▶ **EXERCISE PROMPT**
In this exercise, return the whole listing exactly, excluding any images.

▶ **AVAILABLE DATA**
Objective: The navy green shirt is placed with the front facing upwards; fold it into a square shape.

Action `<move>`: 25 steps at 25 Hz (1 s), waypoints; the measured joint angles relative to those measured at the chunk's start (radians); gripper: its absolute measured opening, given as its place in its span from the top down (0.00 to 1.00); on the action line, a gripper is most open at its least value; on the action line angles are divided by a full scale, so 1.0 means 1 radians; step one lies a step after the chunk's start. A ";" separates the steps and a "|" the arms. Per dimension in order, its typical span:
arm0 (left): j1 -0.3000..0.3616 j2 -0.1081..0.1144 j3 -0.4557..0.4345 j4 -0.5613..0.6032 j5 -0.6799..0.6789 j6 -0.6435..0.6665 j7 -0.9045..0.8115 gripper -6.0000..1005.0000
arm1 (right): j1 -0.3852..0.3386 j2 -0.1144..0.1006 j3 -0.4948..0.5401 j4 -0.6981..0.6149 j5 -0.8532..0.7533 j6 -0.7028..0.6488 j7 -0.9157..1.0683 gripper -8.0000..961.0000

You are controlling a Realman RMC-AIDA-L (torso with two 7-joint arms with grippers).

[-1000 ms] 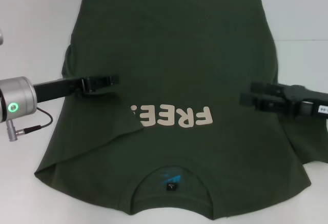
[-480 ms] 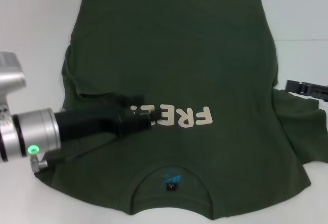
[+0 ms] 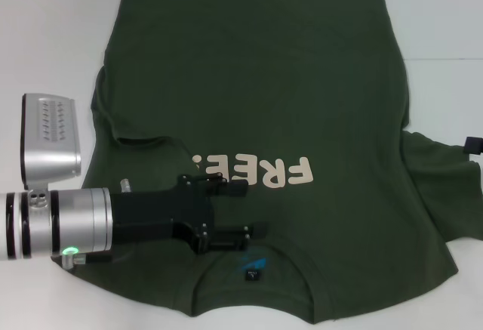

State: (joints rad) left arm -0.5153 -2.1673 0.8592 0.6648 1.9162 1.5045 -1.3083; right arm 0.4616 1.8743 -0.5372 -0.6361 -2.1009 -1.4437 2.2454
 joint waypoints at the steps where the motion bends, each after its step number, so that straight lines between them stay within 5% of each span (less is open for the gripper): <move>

▶ **ANSWER SECTION**
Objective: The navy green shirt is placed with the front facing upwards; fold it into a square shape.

Action `<move>`: 25 steps at 25 Hz (1 s), waypoints; the measured joint angles relative to those measured at the chunk's start (radians); gripper: its absolute measured opening, given as its place in its span from the top down (0.00 to 1.00); on the action line, a gripper is most open at its least value; on the action line angles are divided by a full scale, so 1.0 means 1 radians; step one lies a step after the chunk's start. A ";" separates the steps and a "|" the arms. Per dimension in order, its typical span:
arm0 (left): j1 -0.3000..0.3616 j2 -0.1081..0.1144 j3 -0.4557..0.4345 j4 -0.5613..0.6032 j5 -0.6799..0.6789 j6 -0.6435..0.6665 j7 -0.9045..0.8115 gripper -6.0000..1005.0000
arm1 (right): j1 -0.3852..0.3386 j2 -0.1144..0.1006 j3 -0.4948..0.5401 j4 -0.6981..0.6149 j5 -0.8532..0.7533 j6 -0.7028..0.6488 j7 -0.9157..1.0683 gripper -8.0000..961.0000

You are controlling a Realman RMC-AIDA-L (torso with two 7-joint arms with grippers).

[-1000 ms] 
[-480 ms] 
[+0 ms] 

State: (joints rad) left arm -0.5153 -2.1673 0.8592 0.6648 1.9162 1.5045 -1.3083; right arm 0.4616 1.8743 -0.5372 -0.6361 -2.1009 -1.4437 2.2454
 joint waypoints at the steps where the motion bends, each after its step number, so that straight lines between them stay within 5% of each span (less is open for the gripper): <move>

Nothing further is needed to complete the exercise.